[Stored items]
++++++++
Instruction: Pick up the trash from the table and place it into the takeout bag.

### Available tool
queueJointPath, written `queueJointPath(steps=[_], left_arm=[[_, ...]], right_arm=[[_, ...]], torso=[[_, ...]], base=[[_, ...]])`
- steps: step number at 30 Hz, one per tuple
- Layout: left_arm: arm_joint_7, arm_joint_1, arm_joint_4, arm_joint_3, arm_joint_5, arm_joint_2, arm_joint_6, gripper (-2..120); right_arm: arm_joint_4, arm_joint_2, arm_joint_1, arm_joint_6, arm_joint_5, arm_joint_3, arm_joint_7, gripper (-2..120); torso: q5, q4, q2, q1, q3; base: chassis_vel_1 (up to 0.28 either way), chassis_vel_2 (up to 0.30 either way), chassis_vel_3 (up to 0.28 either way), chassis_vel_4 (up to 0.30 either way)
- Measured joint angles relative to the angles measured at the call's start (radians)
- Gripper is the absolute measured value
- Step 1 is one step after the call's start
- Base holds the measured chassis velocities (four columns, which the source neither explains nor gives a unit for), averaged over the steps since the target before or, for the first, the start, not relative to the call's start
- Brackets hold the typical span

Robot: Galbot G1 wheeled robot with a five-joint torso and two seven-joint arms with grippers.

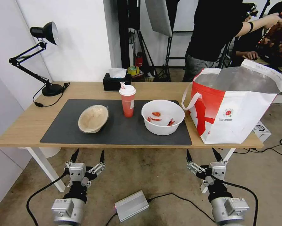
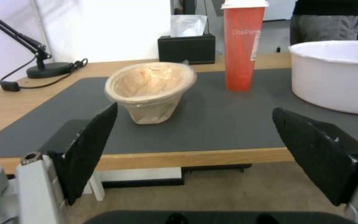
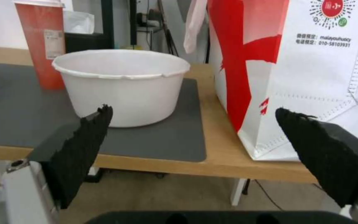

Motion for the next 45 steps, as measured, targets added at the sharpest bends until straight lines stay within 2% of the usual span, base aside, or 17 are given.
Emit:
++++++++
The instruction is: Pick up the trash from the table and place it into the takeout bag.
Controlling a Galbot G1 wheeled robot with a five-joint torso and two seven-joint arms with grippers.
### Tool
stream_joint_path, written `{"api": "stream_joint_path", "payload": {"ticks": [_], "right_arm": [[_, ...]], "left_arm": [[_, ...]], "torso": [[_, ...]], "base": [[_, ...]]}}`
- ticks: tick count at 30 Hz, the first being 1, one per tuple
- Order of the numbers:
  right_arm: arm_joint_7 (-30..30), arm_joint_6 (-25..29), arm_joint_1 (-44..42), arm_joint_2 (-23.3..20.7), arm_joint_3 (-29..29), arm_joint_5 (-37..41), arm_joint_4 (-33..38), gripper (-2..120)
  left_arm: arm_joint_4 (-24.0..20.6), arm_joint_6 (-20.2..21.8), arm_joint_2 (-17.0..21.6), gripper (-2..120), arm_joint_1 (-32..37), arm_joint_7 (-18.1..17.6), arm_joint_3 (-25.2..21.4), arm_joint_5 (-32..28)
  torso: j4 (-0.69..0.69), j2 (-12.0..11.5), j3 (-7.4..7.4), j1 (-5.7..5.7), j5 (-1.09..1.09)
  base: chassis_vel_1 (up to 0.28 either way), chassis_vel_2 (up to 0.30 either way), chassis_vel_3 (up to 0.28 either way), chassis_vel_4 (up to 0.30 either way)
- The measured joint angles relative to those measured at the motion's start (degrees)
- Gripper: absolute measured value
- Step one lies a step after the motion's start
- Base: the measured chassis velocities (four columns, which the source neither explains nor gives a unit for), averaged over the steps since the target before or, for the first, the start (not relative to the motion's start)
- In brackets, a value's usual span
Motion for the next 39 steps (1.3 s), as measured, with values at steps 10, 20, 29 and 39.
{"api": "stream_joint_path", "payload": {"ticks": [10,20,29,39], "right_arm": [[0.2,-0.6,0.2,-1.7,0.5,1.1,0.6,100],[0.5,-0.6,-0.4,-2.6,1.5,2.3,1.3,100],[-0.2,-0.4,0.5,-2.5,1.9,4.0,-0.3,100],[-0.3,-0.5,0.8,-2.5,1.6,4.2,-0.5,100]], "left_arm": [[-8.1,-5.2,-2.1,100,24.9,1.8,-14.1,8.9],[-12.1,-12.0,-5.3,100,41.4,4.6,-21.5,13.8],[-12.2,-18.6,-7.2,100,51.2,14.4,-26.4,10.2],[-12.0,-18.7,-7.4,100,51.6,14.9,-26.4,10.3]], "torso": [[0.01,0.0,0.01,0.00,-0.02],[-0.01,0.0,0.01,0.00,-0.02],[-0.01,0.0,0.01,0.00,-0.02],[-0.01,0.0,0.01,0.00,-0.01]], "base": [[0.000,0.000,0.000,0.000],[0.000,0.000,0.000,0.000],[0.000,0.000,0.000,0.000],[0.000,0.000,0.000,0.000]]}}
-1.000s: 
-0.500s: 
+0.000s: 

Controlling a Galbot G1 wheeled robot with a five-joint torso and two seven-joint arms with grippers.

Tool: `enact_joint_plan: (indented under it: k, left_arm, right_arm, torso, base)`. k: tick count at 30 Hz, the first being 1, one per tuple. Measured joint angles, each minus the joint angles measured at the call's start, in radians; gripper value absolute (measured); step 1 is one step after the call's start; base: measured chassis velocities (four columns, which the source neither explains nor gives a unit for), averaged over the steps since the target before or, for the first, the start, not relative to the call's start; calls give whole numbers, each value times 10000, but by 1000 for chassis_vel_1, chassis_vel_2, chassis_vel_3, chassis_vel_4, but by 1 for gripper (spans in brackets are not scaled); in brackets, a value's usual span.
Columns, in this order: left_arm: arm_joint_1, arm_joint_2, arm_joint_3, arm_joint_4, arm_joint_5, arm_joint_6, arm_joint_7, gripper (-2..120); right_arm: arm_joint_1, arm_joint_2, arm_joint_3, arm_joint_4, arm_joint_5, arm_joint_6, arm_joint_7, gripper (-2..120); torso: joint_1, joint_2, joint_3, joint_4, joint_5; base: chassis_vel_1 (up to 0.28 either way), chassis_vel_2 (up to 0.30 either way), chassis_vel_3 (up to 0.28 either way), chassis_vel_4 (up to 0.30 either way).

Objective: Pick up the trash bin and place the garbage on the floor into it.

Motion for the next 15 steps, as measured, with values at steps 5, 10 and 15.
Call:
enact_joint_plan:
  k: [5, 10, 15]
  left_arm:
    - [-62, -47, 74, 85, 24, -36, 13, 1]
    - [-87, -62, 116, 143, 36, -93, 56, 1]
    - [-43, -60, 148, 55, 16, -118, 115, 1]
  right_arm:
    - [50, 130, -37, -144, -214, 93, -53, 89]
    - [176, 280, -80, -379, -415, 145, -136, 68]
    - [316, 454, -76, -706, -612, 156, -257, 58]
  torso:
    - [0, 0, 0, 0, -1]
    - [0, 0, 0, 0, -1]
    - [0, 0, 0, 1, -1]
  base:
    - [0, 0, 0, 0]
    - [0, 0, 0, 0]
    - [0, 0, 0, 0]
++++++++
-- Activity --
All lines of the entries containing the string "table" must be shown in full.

-- Written answer --
Instruction: Pick up the trash from the table and place it into the takeout bag.
The instruction is: Pick up the trash from the table and place it into the takeout bag.

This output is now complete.